Кузьма Авдонович входит, плотно прикрывая за собой дверь. Бессильно опускается на стул, не выпуская из рук портфеля. Напротив него за письменным столом сидит его помощник, коренастый человек с круглой курчавой головой.

– Что? – смотрит ожидающе Барух, отложив в сторону толстую папку и сдвинув на нос очки.

Катц молчит.

– Уволили?

– Уволили.

– Вы шестой за эту неделю, профессор.

– А тебя еще не вызывали?

– Вызовут.

– Думаешь, не остановятся?

– Думаю, это только начало… ходят разговоры о массовой депортации в Сибирь или на Дальний Восток.

– Может, это только слухи?

– Может и слухи. А еще, говорят, на окружной железнодорожной станции скопление военных эшелонов.

– Да ну…– не верит Катц, – чтобы вот так целые составы загрузить живыми людьми? Одно дело по-тихому в кабинетах поодиночке давить, а другое – массово вывезти. Не так-то просто. Для этого закон нужен.

– Для депортации татар никакого закона не потребовалось…

– Так тогда же военное время было. Их-то за связь с врагом…

– А нас, как вы думаете, за что не любят?

– Не знаю, – сдвигает плечами Катц.

– Мне тут одна глупость в голову пришла, – улыбается Барух. – Может, это все от зависти?

– Какой зависти? – не понимает профессор.

– Среди евреев дураков меньше. Как-то спрашивают у старого Мойши, почему у него нос такой большой, а тот отвечает, что он у него весь наружу, чтобы для мозгов в голове больше места было.

– Да, действительно, глупость, – поднимается со стула Катц.

Он подходит к своему письменному столу. Выдвигает поочередно ящики. Извлекает из них тетради, листы исписанной бумаги, папки, и как попало запихивает их в портфель.

– Куда вы теперь? – с меланхолией в голосе спрашивает Барух?

– В колхоз, крестьянских детей обучать, – отвечает Катц.

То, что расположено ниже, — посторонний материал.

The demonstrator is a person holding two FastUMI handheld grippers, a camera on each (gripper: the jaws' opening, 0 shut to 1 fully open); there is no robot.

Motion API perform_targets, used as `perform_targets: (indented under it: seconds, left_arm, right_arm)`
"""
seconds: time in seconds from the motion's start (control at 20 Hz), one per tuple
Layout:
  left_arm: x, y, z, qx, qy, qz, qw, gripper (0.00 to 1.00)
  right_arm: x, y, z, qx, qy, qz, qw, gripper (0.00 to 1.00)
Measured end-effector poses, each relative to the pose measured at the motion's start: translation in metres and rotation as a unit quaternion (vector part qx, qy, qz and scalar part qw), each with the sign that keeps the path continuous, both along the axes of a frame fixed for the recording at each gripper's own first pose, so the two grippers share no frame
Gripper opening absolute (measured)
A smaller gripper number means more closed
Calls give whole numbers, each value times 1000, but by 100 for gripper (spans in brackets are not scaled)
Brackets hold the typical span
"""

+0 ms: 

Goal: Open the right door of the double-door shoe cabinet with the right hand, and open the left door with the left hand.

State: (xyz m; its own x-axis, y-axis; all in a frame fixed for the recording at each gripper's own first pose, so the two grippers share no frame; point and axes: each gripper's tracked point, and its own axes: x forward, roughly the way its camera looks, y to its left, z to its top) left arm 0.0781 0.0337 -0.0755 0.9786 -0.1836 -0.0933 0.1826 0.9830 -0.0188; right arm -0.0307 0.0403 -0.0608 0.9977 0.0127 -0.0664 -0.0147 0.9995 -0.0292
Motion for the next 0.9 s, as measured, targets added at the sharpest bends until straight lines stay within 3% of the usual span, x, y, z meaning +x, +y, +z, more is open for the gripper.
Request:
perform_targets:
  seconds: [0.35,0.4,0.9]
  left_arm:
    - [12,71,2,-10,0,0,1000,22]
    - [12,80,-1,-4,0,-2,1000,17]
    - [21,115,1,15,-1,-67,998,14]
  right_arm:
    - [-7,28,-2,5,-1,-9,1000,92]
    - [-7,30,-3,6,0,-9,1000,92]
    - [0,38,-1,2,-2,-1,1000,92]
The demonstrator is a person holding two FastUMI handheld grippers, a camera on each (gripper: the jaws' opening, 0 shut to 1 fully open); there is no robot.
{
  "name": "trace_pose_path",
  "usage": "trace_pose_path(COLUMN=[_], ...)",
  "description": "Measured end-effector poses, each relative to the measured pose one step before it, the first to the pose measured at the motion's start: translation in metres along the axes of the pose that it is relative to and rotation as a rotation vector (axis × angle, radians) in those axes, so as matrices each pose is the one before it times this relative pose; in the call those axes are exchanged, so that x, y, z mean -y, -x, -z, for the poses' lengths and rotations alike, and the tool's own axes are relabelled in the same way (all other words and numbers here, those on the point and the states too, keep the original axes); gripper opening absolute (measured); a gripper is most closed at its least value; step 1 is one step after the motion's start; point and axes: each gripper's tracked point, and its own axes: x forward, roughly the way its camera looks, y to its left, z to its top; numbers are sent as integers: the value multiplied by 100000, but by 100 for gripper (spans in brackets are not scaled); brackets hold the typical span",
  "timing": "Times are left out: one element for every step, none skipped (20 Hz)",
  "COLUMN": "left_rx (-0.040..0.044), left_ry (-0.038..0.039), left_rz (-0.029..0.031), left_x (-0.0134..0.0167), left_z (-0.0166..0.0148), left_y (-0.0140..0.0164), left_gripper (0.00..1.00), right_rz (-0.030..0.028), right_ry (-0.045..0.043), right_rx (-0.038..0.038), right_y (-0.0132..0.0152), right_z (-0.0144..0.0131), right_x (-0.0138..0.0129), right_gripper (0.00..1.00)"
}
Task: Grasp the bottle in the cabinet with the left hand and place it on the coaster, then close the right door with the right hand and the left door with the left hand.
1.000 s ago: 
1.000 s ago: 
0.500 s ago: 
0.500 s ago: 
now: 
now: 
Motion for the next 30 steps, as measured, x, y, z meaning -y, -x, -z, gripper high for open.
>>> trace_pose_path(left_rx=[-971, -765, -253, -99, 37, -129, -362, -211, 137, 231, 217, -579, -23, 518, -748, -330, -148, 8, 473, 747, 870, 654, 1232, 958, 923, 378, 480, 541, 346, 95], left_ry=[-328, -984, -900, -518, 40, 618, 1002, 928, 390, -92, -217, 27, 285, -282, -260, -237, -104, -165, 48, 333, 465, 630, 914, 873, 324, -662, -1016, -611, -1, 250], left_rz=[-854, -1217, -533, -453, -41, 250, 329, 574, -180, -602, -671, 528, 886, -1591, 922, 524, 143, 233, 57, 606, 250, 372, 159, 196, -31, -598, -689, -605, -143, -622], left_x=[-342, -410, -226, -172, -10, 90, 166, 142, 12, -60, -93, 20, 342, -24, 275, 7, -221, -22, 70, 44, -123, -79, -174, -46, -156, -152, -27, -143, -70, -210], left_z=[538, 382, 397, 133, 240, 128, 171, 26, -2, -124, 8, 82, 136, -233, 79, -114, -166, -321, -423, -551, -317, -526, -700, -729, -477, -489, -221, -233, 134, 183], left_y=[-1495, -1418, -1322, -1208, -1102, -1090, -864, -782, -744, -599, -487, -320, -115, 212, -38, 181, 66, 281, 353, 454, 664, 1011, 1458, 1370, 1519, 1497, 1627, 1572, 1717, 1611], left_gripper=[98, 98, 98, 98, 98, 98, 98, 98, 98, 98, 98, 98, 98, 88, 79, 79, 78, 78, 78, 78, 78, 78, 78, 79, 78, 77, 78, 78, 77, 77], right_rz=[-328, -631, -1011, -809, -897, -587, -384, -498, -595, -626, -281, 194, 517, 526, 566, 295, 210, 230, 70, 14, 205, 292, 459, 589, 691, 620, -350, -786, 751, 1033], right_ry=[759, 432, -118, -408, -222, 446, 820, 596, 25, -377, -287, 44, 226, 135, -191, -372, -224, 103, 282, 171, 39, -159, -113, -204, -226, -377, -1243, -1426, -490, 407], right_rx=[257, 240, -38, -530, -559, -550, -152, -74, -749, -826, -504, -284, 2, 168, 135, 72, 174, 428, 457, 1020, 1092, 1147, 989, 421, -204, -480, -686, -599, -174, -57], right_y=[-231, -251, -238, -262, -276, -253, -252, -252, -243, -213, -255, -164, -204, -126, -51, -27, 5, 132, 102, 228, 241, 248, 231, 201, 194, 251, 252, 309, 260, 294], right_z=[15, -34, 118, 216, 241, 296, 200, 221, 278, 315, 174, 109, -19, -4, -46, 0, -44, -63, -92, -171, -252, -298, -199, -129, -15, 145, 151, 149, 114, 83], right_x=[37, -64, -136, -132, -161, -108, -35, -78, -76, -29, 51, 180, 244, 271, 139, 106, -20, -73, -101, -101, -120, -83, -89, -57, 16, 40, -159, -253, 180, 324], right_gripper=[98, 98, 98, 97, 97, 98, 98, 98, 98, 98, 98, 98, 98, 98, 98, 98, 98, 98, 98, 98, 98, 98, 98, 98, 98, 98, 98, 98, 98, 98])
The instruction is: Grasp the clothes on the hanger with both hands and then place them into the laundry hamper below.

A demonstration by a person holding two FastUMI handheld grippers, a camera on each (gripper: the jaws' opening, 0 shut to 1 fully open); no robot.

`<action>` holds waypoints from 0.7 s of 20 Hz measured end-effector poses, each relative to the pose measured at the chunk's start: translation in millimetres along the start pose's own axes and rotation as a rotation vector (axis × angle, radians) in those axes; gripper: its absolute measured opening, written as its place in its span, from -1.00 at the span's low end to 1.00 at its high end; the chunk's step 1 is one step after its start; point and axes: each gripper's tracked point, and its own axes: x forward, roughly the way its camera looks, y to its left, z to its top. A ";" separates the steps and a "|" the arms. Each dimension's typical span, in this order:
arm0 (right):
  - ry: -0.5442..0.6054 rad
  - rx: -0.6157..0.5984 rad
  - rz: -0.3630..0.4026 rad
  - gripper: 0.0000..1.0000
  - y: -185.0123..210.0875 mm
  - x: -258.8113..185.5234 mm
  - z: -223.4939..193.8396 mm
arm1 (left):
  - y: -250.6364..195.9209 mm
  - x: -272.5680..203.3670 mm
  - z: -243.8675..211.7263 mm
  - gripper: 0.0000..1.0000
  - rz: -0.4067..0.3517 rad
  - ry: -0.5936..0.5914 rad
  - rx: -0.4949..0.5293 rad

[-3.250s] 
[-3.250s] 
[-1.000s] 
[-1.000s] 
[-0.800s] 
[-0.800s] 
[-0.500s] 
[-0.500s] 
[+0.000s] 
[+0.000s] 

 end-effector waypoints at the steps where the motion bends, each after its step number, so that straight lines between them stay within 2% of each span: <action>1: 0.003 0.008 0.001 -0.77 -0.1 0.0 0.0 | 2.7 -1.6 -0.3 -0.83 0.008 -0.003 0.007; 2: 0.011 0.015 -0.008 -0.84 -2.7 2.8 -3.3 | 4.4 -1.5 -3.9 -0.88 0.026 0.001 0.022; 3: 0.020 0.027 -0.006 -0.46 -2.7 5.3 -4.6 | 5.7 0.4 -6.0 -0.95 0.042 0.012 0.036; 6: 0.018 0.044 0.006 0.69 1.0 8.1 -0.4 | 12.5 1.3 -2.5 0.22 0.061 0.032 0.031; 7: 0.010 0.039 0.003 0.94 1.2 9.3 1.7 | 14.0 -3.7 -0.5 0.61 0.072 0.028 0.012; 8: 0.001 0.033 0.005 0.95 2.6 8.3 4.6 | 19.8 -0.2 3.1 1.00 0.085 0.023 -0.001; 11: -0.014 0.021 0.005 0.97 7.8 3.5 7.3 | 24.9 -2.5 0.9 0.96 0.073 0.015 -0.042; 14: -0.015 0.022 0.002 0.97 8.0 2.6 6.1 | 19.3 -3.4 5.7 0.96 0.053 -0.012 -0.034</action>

– Полукровкам преференция? – шутит помощник. – Профессора Хафеца и еще четверых с волчьими билетами уволили. Считайте, вам крупно повезло. К тому же крестьяне менее предрасположены к юдофобии. А вот в рабочей среде это процветает. На днях на сахарном заводе рабочего-еврея забили до полусмерти. Слышали?

– Нет, не слышал, – Катц продолжает лихорадочно набивать портфель, опустошая ящики стола.

Барух флегматично наблюдает, как профессор возится с бумагами, пытаясь их втиснуть в уже довольно раздувшийся портфель.

– И зачем вам все это теперь?

– Как зачем? – Катц силится застегнуть набитый до отказа портфель. – В этих бумагах вся моя жизнь. Кстати, где синяя папка с результатами последних лабораторных исследований?

– Так забрали папку, Кузьма Авдонович. Как только вы ушли.

– Так я и знал, – он удрученно опускается на стул, – так я и знал, – нервно хрустит костяшками пальцев.

С минуту сидит, не двигаясь. Потом встает, берет под мышку ставший толстым портфель и направляется к двери.

– Прощай, Барух.

– Прощайте, профессор. Может, еще свидимся.

– Может.


Ближе к вечеру подвода въезжает в село, волоча за собой мягкий хвост серой пыли. Белеют первые хаты. Вначале редкие, дальше – тянутся двумя стройными рядами по обе стороны балки. Низкие, приземистые, с маленькими окнами, крытые, где соломой, а где и очеретом. Дворы огорожены плетнями или густыми кустарниками, а то и просто «колючкой», оставшейся после войны. Многие из них стоят без ворот, и лишь в некоторых въезд закрыт решеткой из жердей.

На выгоне, у гумна, после тяжелой работы щиплют высохшую траву усталые кони. В пыльных канавах край дороги гребутся грязные куры. Коровы, протяжно мыча, волокут с пастбища тяжелое вымя.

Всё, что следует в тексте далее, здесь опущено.